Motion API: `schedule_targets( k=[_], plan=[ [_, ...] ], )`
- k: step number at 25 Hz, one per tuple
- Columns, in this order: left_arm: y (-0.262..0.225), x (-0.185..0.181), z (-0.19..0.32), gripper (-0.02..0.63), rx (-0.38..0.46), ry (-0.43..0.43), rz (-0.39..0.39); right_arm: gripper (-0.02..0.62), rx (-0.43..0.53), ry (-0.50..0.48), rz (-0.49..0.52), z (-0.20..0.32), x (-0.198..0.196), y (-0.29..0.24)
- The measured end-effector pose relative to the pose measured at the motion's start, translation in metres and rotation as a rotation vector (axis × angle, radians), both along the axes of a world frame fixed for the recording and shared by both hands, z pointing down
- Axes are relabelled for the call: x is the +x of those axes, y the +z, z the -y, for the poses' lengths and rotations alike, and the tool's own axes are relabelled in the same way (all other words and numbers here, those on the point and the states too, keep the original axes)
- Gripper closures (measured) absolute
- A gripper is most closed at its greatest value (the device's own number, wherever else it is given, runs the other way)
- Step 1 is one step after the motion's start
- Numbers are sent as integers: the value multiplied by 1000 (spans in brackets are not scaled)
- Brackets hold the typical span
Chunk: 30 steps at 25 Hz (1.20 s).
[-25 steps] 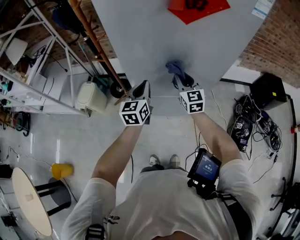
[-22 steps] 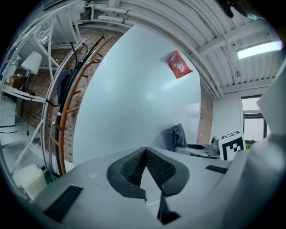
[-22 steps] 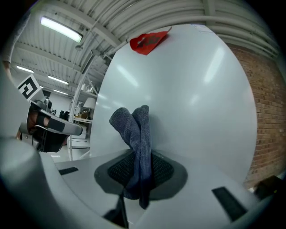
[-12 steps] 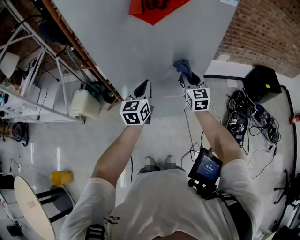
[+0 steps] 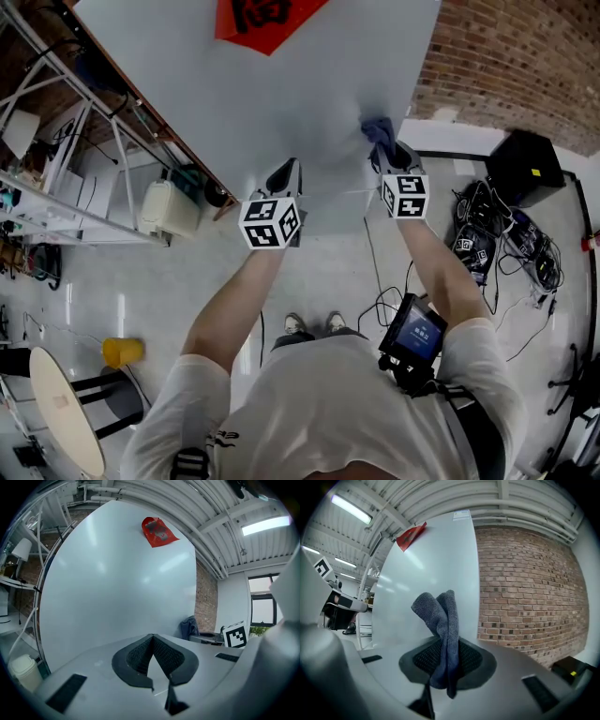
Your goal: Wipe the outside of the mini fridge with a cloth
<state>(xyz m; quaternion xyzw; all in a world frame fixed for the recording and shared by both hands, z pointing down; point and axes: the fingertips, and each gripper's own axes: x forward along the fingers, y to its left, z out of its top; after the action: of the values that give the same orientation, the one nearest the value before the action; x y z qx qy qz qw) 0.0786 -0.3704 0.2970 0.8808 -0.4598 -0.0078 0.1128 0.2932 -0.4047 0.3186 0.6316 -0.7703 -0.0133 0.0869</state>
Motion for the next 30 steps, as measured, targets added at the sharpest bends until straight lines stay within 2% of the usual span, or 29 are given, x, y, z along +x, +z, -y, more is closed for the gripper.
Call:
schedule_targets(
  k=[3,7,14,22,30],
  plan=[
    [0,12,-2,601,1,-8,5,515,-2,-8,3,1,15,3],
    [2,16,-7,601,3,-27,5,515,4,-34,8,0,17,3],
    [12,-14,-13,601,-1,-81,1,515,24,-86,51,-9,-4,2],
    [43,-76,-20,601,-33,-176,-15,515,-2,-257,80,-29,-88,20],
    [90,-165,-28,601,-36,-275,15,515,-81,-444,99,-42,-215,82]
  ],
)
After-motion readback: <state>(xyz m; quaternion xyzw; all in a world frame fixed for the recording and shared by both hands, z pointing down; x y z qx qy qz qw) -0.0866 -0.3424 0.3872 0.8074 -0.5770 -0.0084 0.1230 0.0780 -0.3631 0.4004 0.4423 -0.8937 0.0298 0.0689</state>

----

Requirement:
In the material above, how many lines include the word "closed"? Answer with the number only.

Response area:
2